Conclusions: Paraneoplastic necrotizing myopathy is a rare syndrome with outcomes ranging from fast progression to complete recovery. Treatment with corticosteroids is often ineffective, and prognosis depends mainly on the characteristics of the underlying cancer. This case shows that paraneoplastic necrotizing myopathy may have an atypical appearance, and should be considered in elderly patients with neoplastic disease. In this case, the diagnosis was delayed by the unusual clinical picture that suggested heart disease rather than muscle disease.

Introduction


Paraneoplastic necrotizing myopathy is a rare condition associated with cancer and characterized by massive necrosis of muscle fibers in the absence of significant inflammation. It is part of the distinct disease entity of necrotizing myopathy, which has been added as an independent new domain to idiopathic inflammatory myopathy. As autoimmunity is considered to play a role in the development of this condition, it is currently known as necrotizing autoimmune myopathy (NAM). An association between myopathy and cancer has been reported for the past century. This myopathy occurs in less than 1% of patients with cancer, and often precedes diagnosis of the cancer itself. Paraneoplastic necrotizing myopathy differs from primary myositis in that the prognosis is dependent on the underlying malignancy. Diagnosis of the underlying cancer is therefore crucial to the management of these patients. Paraneoplastic myopathy presents with symmetrical proximal muscle weakness, with acute or subacute onset of other symptoms such as dysphagia. Compared with non-neoplastic myopathy, paraneoplastic myopathy is much more likely to be associated with a marked increase in serum creatine kinase (CK) level and electromyographic changes characteristic of irritative myopathy. This condition is associated with many neoplasms, including gastrointestinal adenocarcinoma, non-small cell lung carcinoma, and breast cancer.
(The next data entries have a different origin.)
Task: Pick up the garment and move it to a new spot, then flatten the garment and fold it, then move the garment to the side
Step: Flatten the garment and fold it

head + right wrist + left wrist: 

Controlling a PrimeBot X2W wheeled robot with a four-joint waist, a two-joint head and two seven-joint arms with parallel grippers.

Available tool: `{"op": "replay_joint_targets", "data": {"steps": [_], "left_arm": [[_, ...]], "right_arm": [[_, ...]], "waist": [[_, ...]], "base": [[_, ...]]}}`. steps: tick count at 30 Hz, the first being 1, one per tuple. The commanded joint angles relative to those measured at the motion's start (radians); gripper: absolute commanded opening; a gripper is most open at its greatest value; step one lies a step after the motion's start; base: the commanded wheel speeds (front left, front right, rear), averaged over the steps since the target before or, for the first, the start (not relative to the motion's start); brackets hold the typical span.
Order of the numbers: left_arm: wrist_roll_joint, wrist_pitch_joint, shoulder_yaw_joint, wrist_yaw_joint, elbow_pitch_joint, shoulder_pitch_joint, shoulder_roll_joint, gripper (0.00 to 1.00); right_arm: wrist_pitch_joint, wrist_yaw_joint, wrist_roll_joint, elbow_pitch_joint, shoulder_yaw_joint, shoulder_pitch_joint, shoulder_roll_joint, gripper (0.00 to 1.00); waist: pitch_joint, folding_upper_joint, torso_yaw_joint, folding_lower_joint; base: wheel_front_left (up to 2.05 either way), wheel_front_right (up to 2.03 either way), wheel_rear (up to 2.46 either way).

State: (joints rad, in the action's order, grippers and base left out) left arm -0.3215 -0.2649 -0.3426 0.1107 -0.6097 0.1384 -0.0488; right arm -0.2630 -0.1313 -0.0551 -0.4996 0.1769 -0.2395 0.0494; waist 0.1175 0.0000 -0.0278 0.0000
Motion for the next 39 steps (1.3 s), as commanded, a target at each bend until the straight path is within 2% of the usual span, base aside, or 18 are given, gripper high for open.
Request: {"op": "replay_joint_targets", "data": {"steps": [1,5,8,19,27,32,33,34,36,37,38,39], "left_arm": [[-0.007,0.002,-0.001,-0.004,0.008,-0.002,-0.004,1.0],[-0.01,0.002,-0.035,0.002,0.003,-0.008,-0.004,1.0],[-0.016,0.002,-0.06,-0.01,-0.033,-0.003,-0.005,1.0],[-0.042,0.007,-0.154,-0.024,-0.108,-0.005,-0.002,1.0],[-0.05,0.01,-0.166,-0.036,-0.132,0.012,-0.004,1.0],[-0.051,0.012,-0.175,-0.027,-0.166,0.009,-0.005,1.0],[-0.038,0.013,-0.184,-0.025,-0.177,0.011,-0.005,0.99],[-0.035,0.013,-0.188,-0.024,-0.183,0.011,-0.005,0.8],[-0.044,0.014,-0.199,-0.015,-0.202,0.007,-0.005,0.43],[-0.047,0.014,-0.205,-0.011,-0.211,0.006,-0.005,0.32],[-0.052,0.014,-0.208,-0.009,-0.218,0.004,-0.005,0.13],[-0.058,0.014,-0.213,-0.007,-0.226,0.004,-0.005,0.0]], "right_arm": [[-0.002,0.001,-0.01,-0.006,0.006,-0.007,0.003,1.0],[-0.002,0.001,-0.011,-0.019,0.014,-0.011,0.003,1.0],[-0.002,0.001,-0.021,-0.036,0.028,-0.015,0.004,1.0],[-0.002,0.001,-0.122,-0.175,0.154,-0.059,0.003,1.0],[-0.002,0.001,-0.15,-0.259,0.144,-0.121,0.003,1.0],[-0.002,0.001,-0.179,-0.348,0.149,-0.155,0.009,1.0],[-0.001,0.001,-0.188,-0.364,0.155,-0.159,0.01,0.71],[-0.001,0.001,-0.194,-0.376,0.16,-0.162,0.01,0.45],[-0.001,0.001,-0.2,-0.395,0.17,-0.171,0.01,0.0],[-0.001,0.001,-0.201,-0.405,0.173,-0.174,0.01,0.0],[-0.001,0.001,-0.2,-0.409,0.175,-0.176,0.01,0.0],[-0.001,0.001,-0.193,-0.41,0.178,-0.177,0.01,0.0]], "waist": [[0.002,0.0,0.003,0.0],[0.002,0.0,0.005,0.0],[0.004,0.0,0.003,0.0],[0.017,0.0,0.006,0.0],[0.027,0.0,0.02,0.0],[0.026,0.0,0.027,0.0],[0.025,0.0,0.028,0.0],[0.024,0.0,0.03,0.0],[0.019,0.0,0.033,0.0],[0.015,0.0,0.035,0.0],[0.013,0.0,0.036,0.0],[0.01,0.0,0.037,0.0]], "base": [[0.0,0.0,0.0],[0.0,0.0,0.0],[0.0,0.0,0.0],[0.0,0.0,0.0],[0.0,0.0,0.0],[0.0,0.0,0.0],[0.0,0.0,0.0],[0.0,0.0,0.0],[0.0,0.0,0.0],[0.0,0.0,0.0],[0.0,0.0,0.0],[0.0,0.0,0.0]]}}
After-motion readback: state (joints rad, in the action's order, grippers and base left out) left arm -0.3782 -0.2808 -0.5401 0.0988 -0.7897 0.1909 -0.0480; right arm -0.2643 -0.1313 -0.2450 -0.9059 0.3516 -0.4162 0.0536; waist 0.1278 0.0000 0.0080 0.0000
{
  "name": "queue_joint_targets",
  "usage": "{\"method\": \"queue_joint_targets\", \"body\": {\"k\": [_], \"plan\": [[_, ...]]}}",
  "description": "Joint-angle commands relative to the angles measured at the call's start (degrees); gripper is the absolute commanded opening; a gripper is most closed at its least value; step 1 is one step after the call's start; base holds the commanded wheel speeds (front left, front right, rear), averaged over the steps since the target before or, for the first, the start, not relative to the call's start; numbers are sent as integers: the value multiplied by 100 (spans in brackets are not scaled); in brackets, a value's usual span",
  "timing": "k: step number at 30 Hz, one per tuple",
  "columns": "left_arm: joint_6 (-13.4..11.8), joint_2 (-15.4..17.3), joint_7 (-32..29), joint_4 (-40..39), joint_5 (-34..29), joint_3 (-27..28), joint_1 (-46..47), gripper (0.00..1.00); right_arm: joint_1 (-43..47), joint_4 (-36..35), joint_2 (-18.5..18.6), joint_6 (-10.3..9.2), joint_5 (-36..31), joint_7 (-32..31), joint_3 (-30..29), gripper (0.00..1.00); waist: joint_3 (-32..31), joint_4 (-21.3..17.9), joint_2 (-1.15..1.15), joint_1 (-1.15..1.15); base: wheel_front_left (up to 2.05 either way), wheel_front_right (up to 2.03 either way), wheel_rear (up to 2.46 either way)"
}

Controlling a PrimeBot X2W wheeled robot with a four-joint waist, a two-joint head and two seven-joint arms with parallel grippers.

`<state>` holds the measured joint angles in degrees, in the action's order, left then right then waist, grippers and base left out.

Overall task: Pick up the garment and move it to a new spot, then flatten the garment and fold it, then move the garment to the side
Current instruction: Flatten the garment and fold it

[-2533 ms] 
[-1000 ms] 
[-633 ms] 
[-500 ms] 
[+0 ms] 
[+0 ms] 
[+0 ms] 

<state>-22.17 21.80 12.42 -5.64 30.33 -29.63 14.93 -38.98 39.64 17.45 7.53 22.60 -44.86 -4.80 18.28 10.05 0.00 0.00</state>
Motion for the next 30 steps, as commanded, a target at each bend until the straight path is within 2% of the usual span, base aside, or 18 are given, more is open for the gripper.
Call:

Paraneoplastic necrotizing myopathy is diagnosed on histological examination of biopsy specimens, and is characterized by massive necrosis of muscle fibers and very few inflammatory changes. Some cases have focal or general capillary depletion and complement membrane attack complex (MAC) deposition in a significant proportion of endomysial capillaries. Thickened and hyalinized capillaries, called pipestem capillaries, are an ultrastructural finding associated with necrotizing myopathy which has also been described in paraneoplastic cases. The minimal inflammatory infiltrate allows necrotizing myopathy to be distinguished from other cancer-related myopathies.

Here we report the case of a man who presented with heart failure and elevation of serum muscle enzyme levels; he was diagnosed with paraneoplastic necrotizing myopathy. He had a poorly differentiated lung adenocarcinoma, which had not previously been identified. This case highlights the difficulty of diagnosing paraneoplastic necrotizing myopathy, which may be underreported.